[Data records]
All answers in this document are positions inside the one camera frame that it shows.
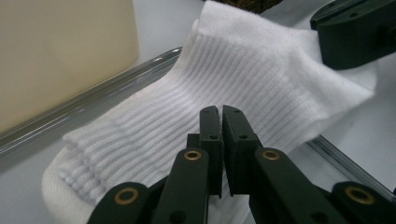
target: white table surface
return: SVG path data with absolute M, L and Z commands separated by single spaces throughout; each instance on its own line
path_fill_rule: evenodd
M 285 17 L 285 10 L 286 12 L 295 11 L 298 6 L 301 13 L 295 16 L 307 20 L 309 15 L 304 13 L 305 11 L 313 12 L 329 2 L 327 0 L 294 0 L 291 4 L 291 1 L 284 0 L 283 2 L 290 4 L 289 7 L 274 8 L 264 13 L 263 16 L 281 24 L 293 26 L 297 22 Z M 199 17 L 203 5 L 204 2 L 201 0 L 134 0 L 139 55 L 133 66 L 169 49 L 183 46 L 191 25 Z M 388 57 L 387 60 L 396 62 L 395 57 L 392 57 Z M 396 98 L 396 91 L 389 88 L 385 96 L 379 98 L 375 103 L 366 105 L 363 110 L 354 112 L 348 119 L 344 119 L 346 121 L 334 126 L 325 133 L 325 136 L 338 147 L 344 148 L 348 156 L 356 158 L 363 168 L 384 181 L 387 187 L 394 188 L 396 187 L 396 172 L 391 174 L 389 167 L 396 167 L 396 153 L 390 154 L 389 151 L 394 150 L 396 146 L 396 138 L 393 137 L 396 133 L 394 116 L 396 104 L 393 100 Z M 106 111 L 97 111 L 73 120 L 0 160 L 0 223 L 53 223 L 41 195 L 43 172 L 64 147 L 63 134 L 93 120 L 104 112 Z M 367 133 L 367 130 L 371 130 L 374 126 L 379 126 L 377 127 L 379 130 L 385 127 L 386 131 Z M 376 147 L 387 148 L 388 152 L 373 150 Z M 381 156 L 386 158 L 386 162 L 380 159 L 373 160 L 372 158 L 378 158 L 375 154 L 384 154 Z M 346 179 L 306 146 L 292 151 L 290 157 L 314 184 L 321 185 L 325 189 L 330 189 L 334 181 Z

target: white sock
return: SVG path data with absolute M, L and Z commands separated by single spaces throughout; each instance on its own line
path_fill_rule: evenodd
M 168 175 L 206 106 L 241 109 L 265 147 L 289 152 L 371 96 L 322 64 L 316 32 L 208 1 L 165 77 L 64 137 L 59 174 L 96 204 L 119 183 Z M 241 223 L 249 211 L 228 188 L 209 208 L 209 223 Z

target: ribbed sock fabric
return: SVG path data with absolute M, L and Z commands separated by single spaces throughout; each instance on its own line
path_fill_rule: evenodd
M 315 32 L 209 1 L 167 75 L 64 137 L 59 175 L 96 204 L 119 183 L 150 186 L 168 175 L 206 106 L 243 110 L 265 147 L 289 152 L 371 96 L 322 64 Z M 231 199 L 223 183 L 209 223 L 241 223 L 246 198 Z

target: sock
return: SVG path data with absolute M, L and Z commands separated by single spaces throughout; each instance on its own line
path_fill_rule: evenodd
M 96 204 L 119 183 L 150 186 L 168 175 L 206 106 L 241 109 L 265 147 L 289 152 L 372 96 L 322 64 L 316 32 L 208 1 L 167 75 L 64 137 L 59 175 Z M 209 223 L 242 223 L 247 198 L 231 199 L 223 183 Z

WHAT TO PRODUCE ▸ Output an exact copy of the lines beginning at the one that holds "target: white sock" and running through the final line of the records.

RESPONSE TO THE TASK ▸
target: white sock
return: SVG path data with absolute M, L and Z commands separated by single spaces throughout; each instance on its own line
path_fill_rule: evenodd
M 168 175 L 206 106 L 241 109 L 265 147 L 289 152 L 371 96 L 322 64 L 316 32 L 208 1 L 165 77 L 64 137 L 59 174 L 96 204 L 119 183 Z M 241 223 L 249 211 L 228 188 L 209 208 L 209 223 Z

target: ribbed sock fabric
return: SVG path data with absolute M, L and Z commands separated by single spaces throughout; each instance on its own line
path_fill_rule: evenodd
M 315 32 L 209 1 L 167 75 L 64 137 L 59 175 L 96 204 L 119 183 L 150 186 L 168 175 L 206 106 L 243 110 L 265 147 L 289 152 L 371 96 L 322 64 Z M 231 199 L 223 183 L 209 223 L 241 223 L 246 198 Z

target: sock
return: SVG path data with absolute M, L and Z commands separated by single spaces throughout; each instance on its own line
path_fill_rule: evenodd
M 96 204 L 119 183 L 150 186 L 168 175 L 206 106 L 241 109 L 265 147 L 289 152 L 372 96 L 322 64 L 316 32 L 208 1 L 167 75 L 64 137 L 59 175 Z M 209 223 L 242 223 L 247 198 L 231 199 L 223 183 Z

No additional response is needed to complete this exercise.